**Work request:** From the listing below, set down exactly the lines between the one holding "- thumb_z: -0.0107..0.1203" and the one holding "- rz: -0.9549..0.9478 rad", inclusive. No other line is wanted.

**Dataset excerpt:**
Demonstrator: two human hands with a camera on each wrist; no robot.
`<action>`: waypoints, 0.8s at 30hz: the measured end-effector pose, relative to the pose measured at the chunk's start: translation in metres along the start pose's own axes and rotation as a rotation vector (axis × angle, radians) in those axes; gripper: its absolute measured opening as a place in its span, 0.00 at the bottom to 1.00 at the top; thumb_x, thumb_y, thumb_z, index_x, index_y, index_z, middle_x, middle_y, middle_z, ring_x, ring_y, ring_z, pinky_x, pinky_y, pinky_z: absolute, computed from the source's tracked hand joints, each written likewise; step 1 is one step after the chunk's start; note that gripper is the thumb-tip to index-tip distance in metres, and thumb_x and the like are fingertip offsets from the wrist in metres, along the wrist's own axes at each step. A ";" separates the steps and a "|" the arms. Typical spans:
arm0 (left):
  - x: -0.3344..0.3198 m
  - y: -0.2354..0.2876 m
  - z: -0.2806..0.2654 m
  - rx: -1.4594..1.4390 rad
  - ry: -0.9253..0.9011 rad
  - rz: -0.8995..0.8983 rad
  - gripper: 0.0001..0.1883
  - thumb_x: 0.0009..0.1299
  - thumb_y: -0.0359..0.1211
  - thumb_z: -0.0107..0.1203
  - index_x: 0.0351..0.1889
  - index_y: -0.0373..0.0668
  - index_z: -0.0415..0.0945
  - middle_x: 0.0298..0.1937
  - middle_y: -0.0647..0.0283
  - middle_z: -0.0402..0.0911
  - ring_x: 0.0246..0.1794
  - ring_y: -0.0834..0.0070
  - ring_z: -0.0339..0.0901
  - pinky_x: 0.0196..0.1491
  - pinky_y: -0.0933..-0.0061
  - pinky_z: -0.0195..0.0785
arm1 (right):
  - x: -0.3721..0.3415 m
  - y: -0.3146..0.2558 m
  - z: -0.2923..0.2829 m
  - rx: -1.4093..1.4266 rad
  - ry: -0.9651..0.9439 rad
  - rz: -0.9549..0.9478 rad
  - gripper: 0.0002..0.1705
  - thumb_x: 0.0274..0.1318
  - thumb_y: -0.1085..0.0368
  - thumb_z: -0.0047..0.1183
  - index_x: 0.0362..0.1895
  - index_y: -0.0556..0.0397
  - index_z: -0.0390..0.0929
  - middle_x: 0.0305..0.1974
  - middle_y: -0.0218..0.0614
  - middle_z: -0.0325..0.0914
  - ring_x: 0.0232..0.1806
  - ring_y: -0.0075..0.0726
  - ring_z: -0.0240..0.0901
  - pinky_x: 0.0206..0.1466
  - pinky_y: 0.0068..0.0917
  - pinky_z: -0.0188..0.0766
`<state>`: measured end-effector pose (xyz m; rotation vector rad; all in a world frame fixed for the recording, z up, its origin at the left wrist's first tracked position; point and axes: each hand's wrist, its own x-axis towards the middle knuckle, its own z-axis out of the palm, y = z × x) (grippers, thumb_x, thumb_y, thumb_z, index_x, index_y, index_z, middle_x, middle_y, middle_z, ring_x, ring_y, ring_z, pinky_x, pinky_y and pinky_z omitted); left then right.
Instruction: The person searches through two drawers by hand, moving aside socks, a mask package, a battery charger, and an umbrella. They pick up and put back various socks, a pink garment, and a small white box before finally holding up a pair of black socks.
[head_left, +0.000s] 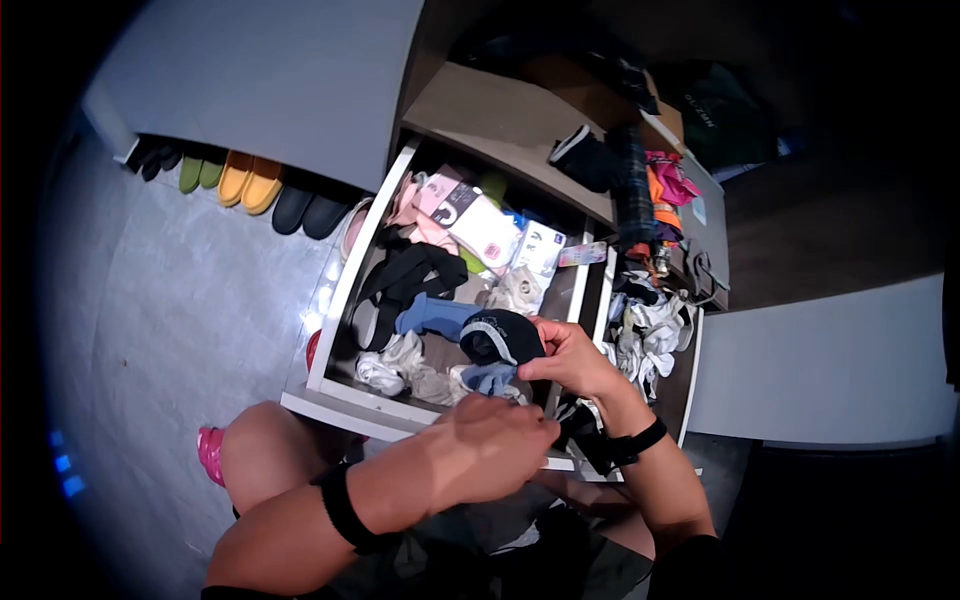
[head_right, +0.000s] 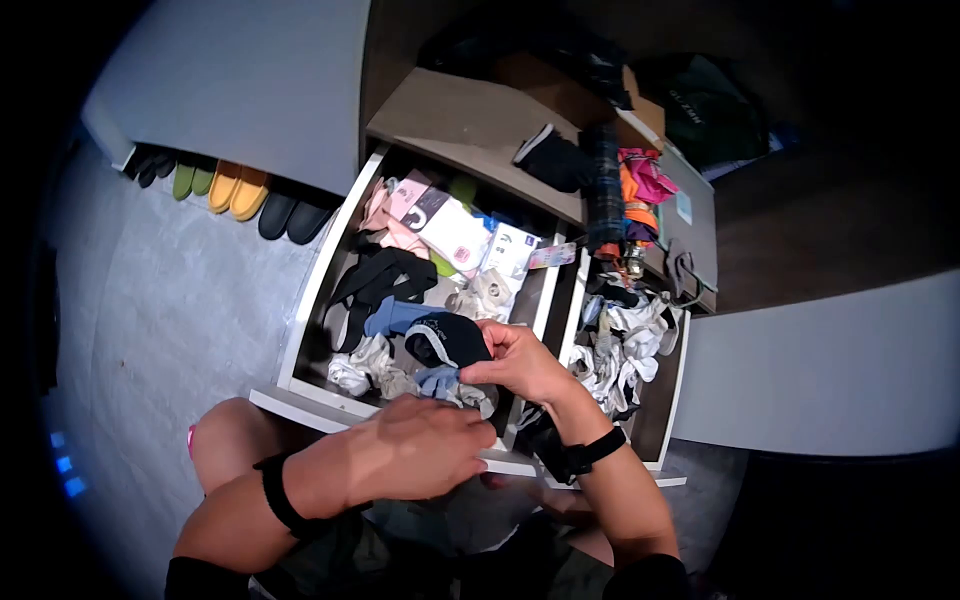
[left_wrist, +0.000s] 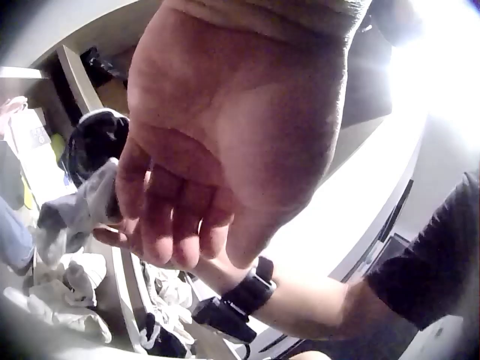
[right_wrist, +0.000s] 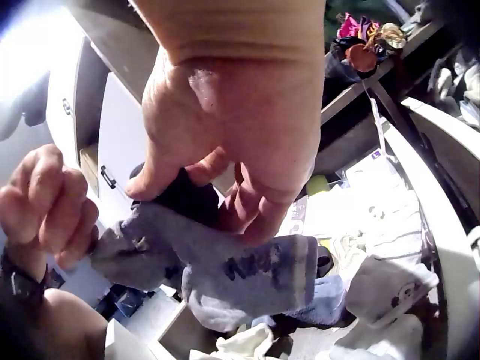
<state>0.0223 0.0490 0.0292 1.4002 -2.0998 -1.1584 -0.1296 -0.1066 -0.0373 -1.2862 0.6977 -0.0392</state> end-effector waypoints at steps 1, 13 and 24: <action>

**Solution to this exercise:**
  - thumb_z: -0.0107..0.1203
  - index_x: 0.0351..0.1889
  - index_y: -0.0373..0.0668
  - index_z: -0.0415..0.0945
  - middle_x: 0.0298..0.1937
  - middle_y: -0.0647..0.0283
  - middle_z: -0.0402..0.0911
  - ring_x: 0.0246..0.1794
  - ring_y: -0.0834..0.0070
  - ring_z: -0.0339..0.0901
  - pinky_x: 0.0196..0.1491
  - pinky_y: -0.0933..-0.0061
  - pinky_z: -0.0195..0.0785
arm1 (right):
  - x: -0.3721..0.3415 m
  - y: -0.3146..0.2558 m
  - z: -0.2923..0.2829 m
  - rx: -1.4093..1.4266 rad
  - ry: -0.9651..0.9439 rad
  - rz: -0.9549..0.9478 rad

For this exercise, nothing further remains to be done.